Orchestra camp

Our orchestral year culminates this weekend with a retreat and concert. The entire orchestra will spend the weekend in an inn out in the countryside somewhere (I was there last year already, but remind me to download directions because I have no memory of how to drive there) practicing and rehearsing. On Sunday we then have a concert somewhere. I would take the bus with everyone else, but couldn’t get today off from work. In a way, although I will be missing out on a day of practice, I prefer this, because who wants to sit in a bus with kids for hours?

This year will be better than last year, I think, because the inn is said to have doors now. Last year it was under construction and rooms had no doors. It’s in a nice rural location, good place to take walks in your free time or just sit around and watch the kids set things on fire and stuff.
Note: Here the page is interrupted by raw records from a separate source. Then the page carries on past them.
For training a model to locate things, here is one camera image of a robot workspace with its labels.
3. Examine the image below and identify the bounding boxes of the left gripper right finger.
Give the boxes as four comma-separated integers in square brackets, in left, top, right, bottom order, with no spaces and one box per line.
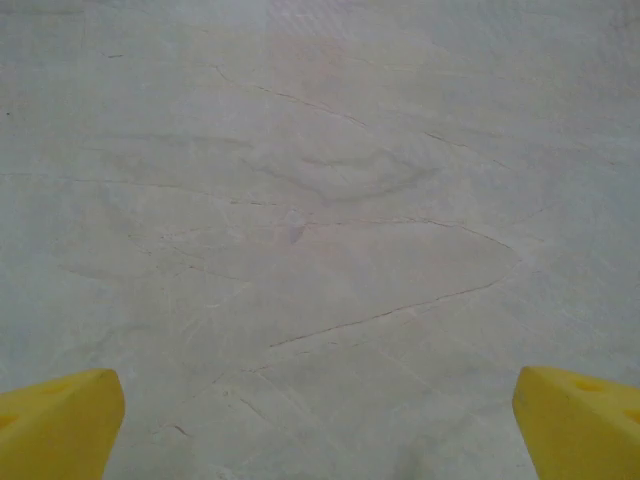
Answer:
[512,366,640,480]

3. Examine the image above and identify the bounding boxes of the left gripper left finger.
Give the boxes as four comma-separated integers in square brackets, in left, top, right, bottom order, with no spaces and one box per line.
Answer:
[0,368,125,480]

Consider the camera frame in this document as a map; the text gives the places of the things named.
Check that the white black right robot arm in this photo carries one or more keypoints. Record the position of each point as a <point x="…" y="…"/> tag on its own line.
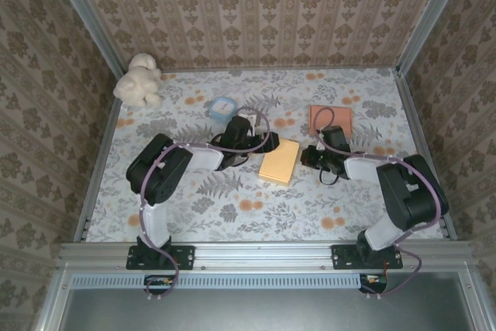
<point x="410" y="199"/>

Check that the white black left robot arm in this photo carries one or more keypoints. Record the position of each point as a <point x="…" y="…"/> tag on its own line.
<point x="155" y="176"/>

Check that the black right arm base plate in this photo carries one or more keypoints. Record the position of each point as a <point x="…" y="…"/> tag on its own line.
<point x="341" y="257"/>

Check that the white plush toy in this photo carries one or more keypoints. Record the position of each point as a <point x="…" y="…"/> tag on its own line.
<point x="135" y="83"/>

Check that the grey metal sheet panel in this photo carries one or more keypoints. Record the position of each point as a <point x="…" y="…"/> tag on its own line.
<point x="252" y="311"/>

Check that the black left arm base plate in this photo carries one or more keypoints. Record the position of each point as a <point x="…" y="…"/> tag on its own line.
<point x="186" y="257"/>

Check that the aluminium lower frame bar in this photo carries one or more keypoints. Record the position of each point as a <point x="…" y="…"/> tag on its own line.
<point x="52" y="300"/>
<point x="476" y="300"/>

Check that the yellow paper box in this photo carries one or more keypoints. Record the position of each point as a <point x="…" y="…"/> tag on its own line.
<point x="279" y="162"/>

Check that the light blue alarm clock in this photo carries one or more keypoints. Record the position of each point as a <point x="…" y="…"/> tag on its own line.
<point x="222" y="108"/>

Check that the small black controller board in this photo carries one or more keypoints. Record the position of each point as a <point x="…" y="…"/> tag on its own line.
<point x="374" y="280"/>
<point x="159" y="281"/>

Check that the aluminium corner post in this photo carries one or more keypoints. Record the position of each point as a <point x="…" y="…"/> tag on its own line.
<point x="430" y="17"/>
<point x="85" y="17"/>

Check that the aluminium front rail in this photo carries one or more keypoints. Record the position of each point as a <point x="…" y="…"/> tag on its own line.
<point x="263" y="253"/>

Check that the salmon pink paper box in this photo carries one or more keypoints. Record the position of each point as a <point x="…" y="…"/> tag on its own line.
<point x="341" y="116"/>

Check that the aluminium table side rail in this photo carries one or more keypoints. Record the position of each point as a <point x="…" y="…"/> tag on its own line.
<point x="106" y="141"/>
<point x="407" y="106"/>

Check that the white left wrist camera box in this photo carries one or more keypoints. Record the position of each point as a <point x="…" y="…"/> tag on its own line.
<point x="248" y="118"/>

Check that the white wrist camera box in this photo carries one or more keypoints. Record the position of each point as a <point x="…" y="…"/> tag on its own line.
<point x="248" y="118"/>
<point x="320" y="145"/>

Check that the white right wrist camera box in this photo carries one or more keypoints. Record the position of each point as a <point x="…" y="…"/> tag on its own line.
<point x="320" y="145"/>

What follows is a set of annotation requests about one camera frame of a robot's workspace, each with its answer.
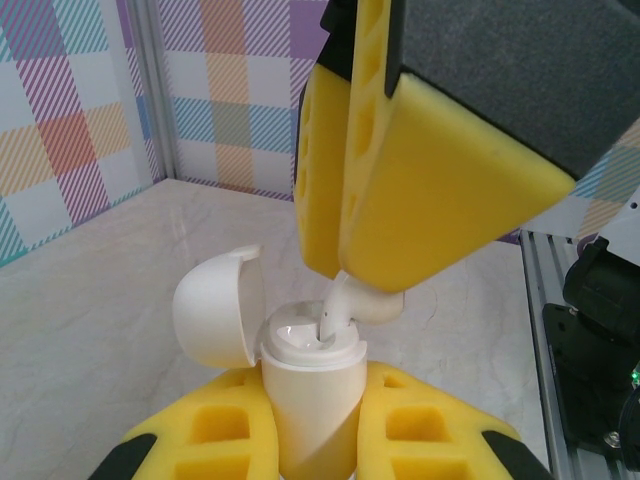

Today will be a bit hectic, I suppose. I must still pack my stuff, run to my in-laws’ place and steal the old Fiat Doblo (they are vacationing in Spain at the moment, in another bus full of retired people) drive home, load the instruments and stuff and find my way to this place in what will by then be a dark night.

We have a total of four public concerts this year, stretched out over several weeks. Still, Sunday will be a bit of a relief, because we will see, probably, that everything works okay. I am thinking positive. I will be able to see my notes, they won’t turn into bedbugs, and I won’t get too lost.

Oh, and Beta’s harp solo will sound even better in concert than it does in rehearsal.

One response to “Orchestra camp

  1. Jann

    This certainly sounds like more fun than the Army Reserve camps I used to have to go to when I was a nurse in the 365th Evacuation Hospital out of Niagara Falls, NY. Sleeping in a tent in the woods, having to use five-seater outhouses, not fun. Serendipitously, I resigned my commission just in time to avoid Desert Storm. Just about the only good thing that happened to me in 1990; not having to go to the first Gulf War I mean. (The rest of my unit went.)